== PROBLEM TO SOLVE ==
Under this line are records; the part from the line containing "Visual grounding on" through the line containing "Find the small magenta" should be repeated exactly. Please exclude pictures.
*** SOURCE INFORMATION ***
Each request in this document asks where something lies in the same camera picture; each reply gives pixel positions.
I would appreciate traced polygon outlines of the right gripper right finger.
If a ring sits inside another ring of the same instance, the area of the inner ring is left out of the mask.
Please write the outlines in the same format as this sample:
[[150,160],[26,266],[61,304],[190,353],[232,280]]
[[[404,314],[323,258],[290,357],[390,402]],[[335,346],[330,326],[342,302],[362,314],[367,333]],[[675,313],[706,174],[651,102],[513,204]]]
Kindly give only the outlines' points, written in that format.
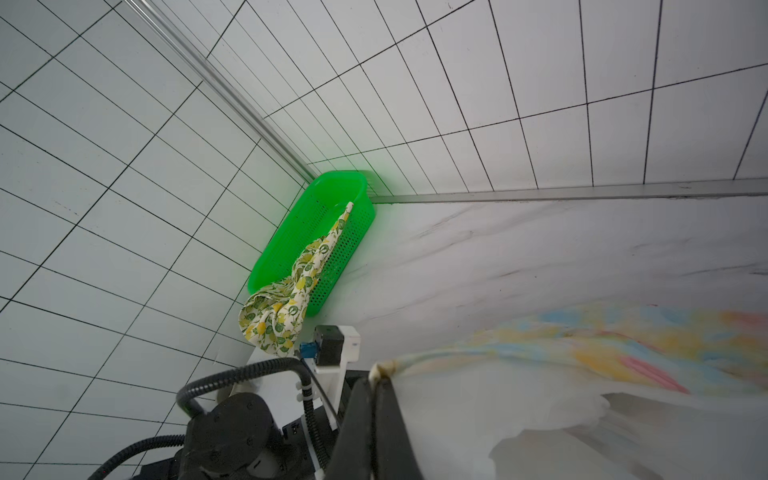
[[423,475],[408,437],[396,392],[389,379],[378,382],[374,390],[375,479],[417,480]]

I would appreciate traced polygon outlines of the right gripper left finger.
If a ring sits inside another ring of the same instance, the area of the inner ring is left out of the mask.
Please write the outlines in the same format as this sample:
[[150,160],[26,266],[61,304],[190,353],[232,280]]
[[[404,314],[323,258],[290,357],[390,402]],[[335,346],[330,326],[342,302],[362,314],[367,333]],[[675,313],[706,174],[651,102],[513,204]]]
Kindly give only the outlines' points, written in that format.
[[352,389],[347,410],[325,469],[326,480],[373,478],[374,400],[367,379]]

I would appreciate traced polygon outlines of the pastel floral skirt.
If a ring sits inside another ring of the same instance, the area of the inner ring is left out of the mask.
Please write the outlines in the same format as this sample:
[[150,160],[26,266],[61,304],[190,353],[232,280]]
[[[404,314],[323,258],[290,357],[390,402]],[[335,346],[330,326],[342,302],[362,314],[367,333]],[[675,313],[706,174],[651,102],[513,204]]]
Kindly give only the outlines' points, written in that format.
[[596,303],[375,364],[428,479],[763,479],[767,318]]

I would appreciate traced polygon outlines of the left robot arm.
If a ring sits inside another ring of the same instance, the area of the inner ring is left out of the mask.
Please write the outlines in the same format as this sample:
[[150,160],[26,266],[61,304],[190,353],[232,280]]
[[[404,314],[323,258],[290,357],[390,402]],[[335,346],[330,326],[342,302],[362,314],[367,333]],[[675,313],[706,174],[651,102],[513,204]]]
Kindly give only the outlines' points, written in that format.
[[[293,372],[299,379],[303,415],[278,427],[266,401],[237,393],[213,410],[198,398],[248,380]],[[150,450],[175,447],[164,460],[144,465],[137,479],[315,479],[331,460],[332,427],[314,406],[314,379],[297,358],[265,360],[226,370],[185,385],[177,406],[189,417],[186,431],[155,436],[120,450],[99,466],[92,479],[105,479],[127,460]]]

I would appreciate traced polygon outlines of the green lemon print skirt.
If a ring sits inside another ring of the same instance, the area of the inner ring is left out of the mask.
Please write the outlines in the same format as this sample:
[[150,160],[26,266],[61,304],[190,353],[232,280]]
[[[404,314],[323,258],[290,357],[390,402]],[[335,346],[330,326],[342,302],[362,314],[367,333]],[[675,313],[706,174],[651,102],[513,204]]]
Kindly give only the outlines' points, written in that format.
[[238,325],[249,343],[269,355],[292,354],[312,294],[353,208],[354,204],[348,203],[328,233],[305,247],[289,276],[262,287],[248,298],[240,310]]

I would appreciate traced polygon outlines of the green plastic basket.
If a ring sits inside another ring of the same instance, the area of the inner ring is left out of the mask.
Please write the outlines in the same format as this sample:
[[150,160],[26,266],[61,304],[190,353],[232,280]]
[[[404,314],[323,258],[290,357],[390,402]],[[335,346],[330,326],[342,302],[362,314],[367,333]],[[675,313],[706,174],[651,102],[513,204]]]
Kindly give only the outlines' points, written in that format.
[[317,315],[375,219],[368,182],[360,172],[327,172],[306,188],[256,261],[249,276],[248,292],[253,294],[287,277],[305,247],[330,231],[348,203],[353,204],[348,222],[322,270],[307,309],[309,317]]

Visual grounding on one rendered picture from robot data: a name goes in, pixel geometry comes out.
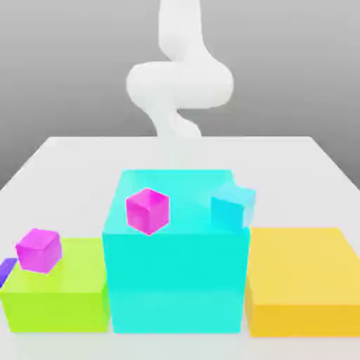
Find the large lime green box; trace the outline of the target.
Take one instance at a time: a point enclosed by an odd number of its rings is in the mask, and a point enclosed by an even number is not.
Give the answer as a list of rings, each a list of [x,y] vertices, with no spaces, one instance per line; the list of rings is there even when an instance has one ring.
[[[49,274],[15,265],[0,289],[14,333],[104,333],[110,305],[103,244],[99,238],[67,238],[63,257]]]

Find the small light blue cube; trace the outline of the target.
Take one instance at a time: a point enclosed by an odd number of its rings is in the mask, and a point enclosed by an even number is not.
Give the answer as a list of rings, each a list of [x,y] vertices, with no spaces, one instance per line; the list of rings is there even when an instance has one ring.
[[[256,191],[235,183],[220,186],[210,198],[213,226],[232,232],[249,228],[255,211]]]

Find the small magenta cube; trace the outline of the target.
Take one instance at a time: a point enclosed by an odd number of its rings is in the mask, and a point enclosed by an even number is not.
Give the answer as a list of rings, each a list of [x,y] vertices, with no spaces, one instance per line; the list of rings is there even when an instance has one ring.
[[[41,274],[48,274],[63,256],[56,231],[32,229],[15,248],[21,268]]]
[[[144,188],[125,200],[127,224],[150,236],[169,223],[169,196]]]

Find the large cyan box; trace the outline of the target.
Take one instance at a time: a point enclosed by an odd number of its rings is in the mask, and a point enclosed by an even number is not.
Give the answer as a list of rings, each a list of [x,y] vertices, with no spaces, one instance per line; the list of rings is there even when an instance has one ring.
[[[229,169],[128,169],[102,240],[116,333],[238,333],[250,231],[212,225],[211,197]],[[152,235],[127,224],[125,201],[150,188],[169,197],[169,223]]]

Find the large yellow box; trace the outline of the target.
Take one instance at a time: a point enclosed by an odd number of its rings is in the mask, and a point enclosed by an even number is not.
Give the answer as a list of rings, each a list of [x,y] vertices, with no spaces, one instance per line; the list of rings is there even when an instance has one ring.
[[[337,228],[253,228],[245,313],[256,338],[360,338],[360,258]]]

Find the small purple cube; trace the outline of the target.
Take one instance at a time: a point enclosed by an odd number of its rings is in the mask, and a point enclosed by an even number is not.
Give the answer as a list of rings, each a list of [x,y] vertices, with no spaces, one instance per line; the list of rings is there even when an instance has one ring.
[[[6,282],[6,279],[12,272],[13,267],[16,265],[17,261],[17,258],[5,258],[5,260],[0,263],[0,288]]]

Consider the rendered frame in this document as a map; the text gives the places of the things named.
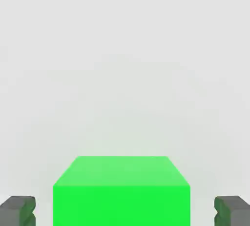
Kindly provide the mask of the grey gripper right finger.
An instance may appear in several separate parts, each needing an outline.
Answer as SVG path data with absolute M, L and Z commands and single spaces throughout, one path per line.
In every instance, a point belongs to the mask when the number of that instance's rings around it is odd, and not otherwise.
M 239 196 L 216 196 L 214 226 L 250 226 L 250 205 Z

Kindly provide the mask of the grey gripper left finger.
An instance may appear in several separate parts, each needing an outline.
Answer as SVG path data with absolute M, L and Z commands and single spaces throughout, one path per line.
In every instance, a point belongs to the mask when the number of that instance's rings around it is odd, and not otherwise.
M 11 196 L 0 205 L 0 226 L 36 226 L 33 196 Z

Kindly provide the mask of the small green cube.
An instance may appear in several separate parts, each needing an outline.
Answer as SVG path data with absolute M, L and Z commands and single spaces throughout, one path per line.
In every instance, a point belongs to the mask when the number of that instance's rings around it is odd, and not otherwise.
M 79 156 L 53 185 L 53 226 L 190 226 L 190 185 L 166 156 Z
*** End of SOURCE INFORMATION ***
*** SOURCE INFORMATION ***
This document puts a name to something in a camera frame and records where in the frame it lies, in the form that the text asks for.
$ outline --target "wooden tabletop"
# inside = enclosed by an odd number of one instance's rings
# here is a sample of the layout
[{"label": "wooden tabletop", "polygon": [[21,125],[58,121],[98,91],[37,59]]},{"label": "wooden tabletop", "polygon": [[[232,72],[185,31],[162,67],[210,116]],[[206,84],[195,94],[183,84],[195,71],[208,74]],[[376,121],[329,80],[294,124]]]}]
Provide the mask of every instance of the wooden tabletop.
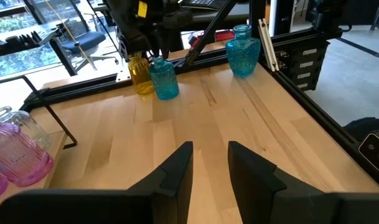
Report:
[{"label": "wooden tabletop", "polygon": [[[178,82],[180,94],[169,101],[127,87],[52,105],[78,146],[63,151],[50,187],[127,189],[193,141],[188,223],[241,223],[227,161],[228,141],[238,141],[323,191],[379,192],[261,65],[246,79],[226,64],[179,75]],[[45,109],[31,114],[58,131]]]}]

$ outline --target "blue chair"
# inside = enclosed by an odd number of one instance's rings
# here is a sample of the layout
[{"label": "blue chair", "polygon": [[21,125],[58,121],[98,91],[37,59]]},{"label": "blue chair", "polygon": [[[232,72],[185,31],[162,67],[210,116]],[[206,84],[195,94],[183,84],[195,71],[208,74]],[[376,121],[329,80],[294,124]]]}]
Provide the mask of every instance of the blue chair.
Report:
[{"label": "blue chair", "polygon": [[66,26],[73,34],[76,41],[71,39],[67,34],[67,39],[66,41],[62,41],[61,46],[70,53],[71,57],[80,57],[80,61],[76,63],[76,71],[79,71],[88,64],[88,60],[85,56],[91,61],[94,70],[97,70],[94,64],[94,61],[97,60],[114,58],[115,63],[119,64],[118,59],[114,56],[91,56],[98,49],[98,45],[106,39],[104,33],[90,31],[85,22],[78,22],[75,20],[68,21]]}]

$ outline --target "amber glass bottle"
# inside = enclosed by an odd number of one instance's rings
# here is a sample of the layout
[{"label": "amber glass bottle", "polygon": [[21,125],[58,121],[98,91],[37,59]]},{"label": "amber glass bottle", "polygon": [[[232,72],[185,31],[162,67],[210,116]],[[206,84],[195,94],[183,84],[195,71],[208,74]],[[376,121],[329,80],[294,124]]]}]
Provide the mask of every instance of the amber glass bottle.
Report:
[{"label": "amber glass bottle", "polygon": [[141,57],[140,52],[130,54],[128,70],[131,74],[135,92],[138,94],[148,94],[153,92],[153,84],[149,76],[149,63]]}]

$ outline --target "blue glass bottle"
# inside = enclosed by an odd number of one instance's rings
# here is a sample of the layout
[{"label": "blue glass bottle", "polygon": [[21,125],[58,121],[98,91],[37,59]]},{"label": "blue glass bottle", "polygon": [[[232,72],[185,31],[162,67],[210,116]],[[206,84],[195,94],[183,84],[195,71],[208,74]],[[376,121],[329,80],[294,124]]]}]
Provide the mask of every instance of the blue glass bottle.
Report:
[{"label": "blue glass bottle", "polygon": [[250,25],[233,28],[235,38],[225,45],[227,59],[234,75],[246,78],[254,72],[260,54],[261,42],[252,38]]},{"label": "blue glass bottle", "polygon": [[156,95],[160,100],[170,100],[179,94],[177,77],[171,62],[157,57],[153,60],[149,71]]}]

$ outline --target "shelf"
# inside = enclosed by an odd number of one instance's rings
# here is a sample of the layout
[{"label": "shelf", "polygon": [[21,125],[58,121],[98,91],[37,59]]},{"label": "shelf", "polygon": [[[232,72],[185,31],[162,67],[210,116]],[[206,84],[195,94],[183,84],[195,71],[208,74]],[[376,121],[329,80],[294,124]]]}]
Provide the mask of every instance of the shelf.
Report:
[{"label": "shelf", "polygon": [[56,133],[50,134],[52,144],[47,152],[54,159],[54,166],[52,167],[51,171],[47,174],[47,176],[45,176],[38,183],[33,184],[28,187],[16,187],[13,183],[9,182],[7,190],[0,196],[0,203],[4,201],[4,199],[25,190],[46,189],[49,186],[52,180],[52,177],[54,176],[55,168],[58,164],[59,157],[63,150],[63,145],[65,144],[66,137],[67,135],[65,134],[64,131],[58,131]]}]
*** End of SOURCE INFORMATION ***
== RESULT OF THE EXERCISE ==
Visual grounding on one rendered picture from robot data: a name goes in, pixel geometry comes out.
Find the large lime green box; trace the outline of the target.
Take one instance at a time: a point enclosed by an odd number of its rings is in the mask, and a point enclosed by an even number is not.
Give the answer as a list of rings, each a list of [x,y] vertices, with no spaces, one instance per line; the list of rings is there even when an instance has one ring.
[[[49,274],[15,265],[0,289],[14,333],[104,333],[110,305],[103,244],[99,238],[67,238],[63,257]]]

Find the small light blue cube; trace the outline of the target.
Take one instance at a time: a point enclosed by an odd number of its rings is in the mask, and a point enclosed by an even number is not.
Give the answer as a list of rings, each a list of [x,y] vertices, with no spaces, one instance per line; the list of rings is there even when an instance has one ring.
[[[256,191],[235,183],[220,186],[210,198],[213,226],[232,232],[249,228],[255,211]]]

Find the small magenta cube; trace the outline of the target.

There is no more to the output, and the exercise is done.